▶ PROBLEM TO SOLVE: Each line from the start of the data below through the one containing "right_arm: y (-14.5" must be reproduced exactly.

Segment Start: SOURCE DATA

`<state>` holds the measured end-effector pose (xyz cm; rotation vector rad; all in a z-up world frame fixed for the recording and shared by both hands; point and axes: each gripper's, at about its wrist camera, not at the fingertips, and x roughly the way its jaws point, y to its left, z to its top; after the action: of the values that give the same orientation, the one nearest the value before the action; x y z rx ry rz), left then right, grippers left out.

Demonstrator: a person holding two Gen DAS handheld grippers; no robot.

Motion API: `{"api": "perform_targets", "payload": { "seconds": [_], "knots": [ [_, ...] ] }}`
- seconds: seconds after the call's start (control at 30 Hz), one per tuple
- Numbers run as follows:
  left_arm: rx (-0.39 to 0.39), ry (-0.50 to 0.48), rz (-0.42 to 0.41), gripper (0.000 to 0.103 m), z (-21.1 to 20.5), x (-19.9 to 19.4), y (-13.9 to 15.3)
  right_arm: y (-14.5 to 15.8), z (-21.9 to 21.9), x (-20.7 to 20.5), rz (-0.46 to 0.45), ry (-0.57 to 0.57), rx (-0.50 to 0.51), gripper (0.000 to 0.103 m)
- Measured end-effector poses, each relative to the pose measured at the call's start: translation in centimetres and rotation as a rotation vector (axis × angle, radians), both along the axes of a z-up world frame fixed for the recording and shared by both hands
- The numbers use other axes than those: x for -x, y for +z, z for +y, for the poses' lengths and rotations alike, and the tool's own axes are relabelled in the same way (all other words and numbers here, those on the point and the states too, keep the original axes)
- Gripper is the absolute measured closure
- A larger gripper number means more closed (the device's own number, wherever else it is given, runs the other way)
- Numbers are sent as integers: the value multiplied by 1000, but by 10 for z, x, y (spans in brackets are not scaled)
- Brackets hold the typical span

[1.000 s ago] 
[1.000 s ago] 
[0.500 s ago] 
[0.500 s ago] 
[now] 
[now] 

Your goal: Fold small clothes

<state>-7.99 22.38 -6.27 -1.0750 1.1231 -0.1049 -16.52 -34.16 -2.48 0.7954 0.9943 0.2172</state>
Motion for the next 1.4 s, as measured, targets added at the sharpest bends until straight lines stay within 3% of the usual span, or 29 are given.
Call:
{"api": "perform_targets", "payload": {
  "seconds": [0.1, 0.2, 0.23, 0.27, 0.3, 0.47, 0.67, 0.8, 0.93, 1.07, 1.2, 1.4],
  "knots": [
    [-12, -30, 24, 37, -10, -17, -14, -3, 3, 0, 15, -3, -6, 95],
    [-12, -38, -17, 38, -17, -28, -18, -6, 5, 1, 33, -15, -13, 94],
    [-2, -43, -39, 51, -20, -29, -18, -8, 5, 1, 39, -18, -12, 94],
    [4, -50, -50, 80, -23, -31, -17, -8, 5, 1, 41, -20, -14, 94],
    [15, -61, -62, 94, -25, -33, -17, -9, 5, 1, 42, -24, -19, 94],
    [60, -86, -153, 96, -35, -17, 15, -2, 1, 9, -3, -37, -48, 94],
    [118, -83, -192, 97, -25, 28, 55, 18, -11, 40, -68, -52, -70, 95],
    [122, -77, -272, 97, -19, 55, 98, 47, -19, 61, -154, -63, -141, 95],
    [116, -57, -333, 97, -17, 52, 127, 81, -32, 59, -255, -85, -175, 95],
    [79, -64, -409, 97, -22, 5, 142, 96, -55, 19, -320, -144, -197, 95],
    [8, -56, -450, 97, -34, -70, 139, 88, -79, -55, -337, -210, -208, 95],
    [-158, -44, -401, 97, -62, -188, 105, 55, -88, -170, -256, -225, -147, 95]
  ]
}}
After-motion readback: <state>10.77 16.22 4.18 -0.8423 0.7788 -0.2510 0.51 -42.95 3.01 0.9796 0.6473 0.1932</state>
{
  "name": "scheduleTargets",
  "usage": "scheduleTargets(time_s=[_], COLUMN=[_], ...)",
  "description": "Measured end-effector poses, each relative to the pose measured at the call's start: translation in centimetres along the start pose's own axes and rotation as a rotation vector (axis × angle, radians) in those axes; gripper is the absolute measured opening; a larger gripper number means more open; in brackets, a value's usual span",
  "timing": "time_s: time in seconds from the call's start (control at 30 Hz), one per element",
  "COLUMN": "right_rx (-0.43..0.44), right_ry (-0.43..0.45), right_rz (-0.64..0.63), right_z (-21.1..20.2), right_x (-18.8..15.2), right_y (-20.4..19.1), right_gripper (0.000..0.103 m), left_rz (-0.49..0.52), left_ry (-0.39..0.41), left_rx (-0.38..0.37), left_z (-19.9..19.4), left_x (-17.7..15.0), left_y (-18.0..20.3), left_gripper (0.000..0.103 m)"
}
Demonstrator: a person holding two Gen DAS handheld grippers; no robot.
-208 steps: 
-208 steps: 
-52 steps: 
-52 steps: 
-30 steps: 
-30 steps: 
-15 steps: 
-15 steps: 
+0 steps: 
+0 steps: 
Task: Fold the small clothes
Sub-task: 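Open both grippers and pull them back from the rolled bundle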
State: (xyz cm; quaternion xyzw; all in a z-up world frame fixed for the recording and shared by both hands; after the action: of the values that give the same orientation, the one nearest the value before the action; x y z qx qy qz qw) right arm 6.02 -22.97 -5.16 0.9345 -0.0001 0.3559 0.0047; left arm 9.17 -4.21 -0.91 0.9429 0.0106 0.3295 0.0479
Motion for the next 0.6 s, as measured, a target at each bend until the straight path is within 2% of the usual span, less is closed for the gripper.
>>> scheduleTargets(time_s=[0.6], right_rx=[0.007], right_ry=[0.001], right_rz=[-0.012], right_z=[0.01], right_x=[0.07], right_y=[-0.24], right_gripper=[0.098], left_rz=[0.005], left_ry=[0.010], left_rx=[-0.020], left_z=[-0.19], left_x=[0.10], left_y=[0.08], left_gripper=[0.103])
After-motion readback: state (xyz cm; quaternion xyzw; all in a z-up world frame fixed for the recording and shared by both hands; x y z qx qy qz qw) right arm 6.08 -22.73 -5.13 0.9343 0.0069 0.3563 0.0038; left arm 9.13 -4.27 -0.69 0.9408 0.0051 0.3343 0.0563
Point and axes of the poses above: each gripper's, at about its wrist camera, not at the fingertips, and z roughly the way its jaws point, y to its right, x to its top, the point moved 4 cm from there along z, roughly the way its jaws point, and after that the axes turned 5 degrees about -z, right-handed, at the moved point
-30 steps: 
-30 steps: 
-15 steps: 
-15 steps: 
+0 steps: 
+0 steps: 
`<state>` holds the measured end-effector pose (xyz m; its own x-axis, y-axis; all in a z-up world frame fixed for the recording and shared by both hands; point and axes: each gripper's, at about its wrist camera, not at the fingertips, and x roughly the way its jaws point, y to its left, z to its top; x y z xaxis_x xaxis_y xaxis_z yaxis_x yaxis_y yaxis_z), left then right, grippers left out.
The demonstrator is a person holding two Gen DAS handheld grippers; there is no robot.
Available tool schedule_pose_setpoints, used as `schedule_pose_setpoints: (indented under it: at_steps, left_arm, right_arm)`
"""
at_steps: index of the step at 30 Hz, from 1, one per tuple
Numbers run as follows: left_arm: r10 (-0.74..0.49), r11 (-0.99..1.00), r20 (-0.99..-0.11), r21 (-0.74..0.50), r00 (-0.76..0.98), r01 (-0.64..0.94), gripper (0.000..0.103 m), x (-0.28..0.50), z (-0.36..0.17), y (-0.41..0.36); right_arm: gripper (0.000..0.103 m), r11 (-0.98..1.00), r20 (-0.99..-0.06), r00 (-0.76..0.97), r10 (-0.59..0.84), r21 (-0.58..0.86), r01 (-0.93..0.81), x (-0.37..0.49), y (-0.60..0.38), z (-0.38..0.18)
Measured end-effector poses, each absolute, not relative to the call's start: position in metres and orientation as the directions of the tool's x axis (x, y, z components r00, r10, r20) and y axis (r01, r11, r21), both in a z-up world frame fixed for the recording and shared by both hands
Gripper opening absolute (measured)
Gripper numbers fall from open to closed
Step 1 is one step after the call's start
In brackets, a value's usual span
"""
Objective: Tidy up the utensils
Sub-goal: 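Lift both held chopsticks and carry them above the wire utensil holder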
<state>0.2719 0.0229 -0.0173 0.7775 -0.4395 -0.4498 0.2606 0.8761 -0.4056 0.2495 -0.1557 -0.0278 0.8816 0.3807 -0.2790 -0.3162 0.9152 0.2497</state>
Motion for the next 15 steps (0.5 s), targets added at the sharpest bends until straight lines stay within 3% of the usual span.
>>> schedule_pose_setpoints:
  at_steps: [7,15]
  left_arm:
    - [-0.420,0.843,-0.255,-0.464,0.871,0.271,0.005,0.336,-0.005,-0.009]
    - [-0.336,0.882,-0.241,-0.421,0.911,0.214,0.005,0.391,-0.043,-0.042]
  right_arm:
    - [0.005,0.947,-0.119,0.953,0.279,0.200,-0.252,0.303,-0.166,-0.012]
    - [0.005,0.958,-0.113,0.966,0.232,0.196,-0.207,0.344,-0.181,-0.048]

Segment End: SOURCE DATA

▶ COMPLETED TASK:
`<state>` holds the measured end-effector pose (xyz cm; rotation vector rad; all in a z-up world frame fixed for the recording and shared by both hands; point and axes: each gripper's, at about its wrist camera, not at the fingertips, and x roughly the way its jaws point, y to its left, z to its top; after the action: of the values that give the same orientation, the one nearest the value before the action; x y z rx ry rz), left then right, grippers left out.

Demonstrator: a person holding two Gen DAS handheld grippers; no robot.

Motion API: `{"api": "perform_targets", "payload": { "seconds": [_], "knots": [ [_, ...] ] }}`
- seconds: seconds after the call's start (control at 30 Hz), one per tuple
- Numbers run as follows:
  left_arm: rx (-0.39 to 0.39), ry (-0.50 to 0.48), rz (-0.42 to 0.41), gripper (0.000 to 0.103 m), z (-21.1 to 20.5), x (-19.9 to 19.4), y (-13.9 to 15.3)
  right_arm: y (-14.5 to 15.8), z (-21.9 to 21.9), x (-20.7 to 20.5), rz (-0.46 to 0.45), ry (-0.57 to 0.57), rx (-0.50 to 0.51), gripper (0.000 to 0.103 m)

There is no more output to give.